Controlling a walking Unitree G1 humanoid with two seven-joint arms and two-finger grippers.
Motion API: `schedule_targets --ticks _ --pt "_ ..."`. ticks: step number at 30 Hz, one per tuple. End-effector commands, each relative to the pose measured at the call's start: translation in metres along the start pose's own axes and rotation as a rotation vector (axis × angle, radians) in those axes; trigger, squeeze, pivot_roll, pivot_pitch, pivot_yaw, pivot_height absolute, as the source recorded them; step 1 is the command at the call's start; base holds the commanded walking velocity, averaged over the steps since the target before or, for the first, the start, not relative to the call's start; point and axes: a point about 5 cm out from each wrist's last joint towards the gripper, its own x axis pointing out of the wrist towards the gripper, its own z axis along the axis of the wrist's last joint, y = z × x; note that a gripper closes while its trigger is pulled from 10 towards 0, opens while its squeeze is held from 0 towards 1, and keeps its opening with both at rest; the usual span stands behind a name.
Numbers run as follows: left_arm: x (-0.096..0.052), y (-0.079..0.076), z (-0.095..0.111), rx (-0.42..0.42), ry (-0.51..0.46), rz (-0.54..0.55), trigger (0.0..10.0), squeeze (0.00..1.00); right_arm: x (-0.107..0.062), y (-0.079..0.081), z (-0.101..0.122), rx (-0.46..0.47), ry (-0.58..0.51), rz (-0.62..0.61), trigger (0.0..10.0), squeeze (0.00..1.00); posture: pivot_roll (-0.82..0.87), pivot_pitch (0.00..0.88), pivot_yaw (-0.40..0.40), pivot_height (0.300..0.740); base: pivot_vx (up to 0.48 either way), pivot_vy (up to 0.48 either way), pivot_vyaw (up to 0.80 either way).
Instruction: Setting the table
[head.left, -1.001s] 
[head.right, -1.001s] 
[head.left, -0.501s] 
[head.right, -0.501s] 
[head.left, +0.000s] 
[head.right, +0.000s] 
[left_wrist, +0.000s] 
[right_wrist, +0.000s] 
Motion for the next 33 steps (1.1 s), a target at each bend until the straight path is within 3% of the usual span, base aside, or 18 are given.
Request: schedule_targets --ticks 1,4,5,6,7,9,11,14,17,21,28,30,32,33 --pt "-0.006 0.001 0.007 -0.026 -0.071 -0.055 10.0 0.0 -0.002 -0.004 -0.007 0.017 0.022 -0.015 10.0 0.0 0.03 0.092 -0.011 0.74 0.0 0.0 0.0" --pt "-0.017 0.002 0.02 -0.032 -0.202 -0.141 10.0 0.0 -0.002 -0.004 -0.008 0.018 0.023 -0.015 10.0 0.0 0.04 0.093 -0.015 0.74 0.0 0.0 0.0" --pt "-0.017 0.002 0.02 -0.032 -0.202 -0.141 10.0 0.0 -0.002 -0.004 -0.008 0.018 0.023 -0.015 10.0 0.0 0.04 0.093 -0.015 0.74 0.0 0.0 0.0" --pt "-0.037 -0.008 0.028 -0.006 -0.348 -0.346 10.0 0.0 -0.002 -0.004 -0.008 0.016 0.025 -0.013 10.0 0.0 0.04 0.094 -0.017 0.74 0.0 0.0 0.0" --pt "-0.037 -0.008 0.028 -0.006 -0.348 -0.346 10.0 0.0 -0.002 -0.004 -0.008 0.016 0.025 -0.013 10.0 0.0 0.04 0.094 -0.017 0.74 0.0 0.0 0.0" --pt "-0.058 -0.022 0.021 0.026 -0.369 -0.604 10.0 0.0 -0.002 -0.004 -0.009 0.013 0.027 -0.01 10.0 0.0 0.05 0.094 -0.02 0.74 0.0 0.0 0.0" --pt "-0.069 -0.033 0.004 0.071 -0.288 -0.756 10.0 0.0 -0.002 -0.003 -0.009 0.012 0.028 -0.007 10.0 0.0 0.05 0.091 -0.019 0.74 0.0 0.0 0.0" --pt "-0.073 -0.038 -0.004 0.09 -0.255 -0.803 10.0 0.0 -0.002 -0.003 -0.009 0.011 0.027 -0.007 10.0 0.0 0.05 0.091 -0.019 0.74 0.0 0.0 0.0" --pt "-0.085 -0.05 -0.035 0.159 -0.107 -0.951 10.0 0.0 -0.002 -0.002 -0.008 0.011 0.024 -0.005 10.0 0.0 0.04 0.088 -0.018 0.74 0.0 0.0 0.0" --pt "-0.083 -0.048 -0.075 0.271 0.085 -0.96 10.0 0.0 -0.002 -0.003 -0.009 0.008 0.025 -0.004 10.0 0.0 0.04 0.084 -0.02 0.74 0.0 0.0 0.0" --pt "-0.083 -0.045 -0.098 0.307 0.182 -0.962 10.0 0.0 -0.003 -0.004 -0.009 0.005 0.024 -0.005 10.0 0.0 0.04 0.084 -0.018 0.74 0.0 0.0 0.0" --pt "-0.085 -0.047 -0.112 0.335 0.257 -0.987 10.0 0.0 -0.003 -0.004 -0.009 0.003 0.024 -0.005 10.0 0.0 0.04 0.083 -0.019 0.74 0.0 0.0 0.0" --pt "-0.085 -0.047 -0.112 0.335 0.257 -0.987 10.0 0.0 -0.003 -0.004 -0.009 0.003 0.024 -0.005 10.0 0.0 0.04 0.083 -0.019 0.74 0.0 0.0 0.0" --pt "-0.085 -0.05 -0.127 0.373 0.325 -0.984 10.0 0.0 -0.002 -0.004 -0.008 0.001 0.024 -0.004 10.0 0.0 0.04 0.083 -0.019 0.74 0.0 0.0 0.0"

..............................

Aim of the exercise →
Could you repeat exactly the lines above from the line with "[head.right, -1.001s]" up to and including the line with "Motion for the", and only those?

Exercise output →
[head.right, -1.001s] 
[head.left, -0.501s] 
[head.right, -0.501s] 
[head.left, +0.000s] 
[head.right, +0.000s] 
[left_wrist, +0.000s] 
[right_wrist, +0.000s] 
Motion for the next 33 steps (1.1 s), a target at each bend until the straight path is within 3% of the usual span, base aside, or 18 are given.

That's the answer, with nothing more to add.